This is amazingly, incredibly, imagination-stirringly cool:
Prehistoric Animated Cave Drawings Discovered In France – by Amanda Crum
News out of France concerning Prehistoric cave drawings that were animated by torch-light is taking the art history world by storm, and has overwhelmed this artist to the point of awe.
The cave drawings were found by archaeologist Marc Azema and French artist Florent Rivere, who suggest that Paleolithic artists who lived as long as 30,000 years ago used animation effects on cave walls, which explains the multiple heads and limbs on animals in the drawings. The images look superimposed until flickering torch-light is passed over them, giving them movement and creating a brief animation.

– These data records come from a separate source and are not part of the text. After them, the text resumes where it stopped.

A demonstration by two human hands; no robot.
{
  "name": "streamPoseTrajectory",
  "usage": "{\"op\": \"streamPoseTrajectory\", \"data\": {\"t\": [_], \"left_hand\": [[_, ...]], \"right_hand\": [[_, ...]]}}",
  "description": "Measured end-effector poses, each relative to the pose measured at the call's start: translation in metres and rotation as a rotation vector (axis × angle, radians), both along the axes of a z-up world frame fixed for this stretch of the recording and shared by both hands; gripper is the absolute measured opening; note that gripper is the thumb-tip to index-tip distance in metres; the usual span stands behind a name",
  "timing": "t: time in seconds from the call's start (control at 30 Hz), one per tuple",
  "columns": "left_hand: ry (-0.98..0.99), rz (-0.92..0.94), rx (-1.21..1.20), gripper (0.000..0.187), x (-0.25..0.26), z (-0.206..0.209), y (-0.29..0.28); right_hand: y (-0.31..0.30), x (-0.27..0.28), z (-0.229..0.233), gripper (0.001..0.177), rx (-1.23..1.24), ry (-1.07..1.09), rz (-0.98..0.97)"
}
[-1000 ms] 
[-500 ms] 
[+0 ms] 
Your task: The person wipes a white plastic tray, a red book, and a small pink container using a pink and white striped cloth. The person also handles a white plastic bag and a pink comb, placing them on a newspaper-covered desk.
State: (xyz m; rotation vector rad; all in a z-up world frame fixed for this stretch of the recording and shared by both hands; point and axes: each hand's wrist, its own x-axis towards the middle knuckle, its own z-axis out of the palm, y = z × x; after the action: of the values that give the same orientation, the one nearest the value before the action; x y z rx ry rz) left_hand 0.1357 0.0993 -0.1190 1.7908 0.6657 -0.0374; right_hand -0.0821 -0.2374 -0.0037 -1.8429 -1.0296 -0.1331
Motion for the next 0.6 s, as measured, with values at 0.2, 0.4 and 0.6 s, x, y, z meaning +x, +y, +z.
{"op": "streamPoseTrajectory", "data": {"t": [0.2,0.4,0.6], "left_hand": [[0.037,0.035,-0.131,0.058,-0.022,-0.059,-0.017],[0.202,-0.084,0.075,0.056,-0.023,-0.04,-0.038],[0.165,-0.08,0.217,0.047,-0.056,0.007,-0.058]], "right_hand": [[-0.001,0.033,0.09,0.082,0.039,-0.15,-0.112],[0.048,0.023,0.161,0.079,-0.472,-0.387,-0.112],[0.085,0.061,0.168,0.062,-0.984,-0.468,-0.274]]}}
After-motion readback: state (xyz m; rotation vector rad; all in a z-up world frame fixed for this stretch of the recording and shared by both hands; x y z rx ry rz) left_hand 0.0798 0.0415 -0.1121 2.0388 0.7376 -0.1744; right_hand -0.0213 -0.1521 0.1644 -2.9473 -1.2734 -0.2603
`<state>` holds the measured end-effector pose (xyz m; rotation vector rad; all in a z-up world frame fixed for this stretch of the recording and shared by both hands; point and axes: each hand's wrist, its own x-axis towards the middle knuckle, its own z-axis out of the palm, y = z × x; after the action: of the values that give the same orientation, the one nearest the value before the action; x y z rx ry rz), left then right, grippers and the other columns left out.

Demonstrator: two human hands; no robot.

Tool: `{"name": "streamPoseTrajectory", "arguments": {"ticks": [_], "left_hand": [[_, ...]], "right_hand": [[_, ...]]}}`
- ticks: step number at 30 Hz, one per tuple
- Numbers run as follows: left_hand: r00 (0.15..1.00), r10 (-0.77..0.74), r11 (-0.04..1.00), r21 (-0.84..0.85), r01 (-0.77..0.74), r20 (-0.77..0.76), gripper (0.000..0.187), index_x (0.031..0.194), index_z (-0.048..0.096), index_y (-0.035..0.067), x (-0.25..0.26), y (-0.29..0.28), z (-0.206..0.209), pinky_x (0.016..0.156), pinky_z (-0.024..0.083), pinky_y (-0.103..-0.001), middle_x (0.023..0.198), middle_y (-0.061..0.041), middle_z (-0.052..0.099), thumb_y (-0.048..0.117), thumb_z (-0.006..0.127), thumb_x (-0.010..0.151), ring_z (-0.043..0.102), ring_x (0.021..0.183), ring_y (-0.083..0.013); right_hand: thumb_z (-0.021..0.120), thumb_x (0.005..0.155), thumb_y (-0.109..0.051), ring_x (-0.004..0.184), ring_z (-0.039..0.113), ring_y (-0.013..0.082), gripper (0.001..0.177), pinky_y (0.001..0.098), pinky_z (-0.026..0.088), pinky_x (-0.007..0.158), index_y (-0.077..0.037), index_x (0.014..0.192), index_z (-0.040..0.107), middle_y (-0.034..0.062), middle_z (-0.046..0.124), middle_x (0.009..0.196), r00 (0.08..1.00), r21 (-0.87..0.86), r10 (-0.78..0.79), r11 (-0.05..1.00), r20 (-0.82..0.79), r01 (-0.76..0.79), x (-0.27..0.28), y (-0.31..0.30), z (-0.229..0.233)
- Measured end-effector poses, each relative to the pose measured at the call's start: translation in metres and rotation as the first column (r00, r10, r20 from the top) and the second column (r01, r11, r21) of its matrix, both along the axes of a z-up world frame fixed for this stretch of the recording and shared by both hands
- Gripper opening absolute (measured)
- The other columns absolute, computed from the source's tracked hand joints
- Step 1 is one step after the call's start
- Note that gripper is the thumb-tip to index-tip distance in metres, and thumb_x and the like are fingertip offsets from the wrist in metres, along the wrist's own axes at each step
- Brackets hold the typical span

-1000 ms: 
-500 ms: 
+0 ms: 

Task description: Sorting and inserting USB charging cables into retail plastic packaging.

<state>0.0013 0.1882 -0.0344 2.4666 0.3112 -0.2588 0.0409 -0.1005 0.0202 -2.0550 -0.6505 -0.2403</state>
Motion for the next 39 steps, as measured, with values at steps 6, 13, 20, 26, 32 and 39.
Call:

“Lascaux is the cave with the greatest number of cases of split-action movement by superimposition of successive images. Some 20 animals, principally horses, have the head, legs or tail multiplied,” Azema said.
Azema and other archaeologists have found small disks called thaumatropes which were carved from bone in Paleolithic times and acted as a crude, mini movie camera by tricking the eye. Azema thinks these artists used similar tools to create the drawings, which give us a glimpse at the first origins of what we know as cinema…and they did it well before those credited with the invention in the 19th century.
Can’t wait to gather ’round the cave fire and watch tonight’s show! A horse grazing, yeah! This is one of those things that becomes so obvious you can’t understand why nobody thought of it before.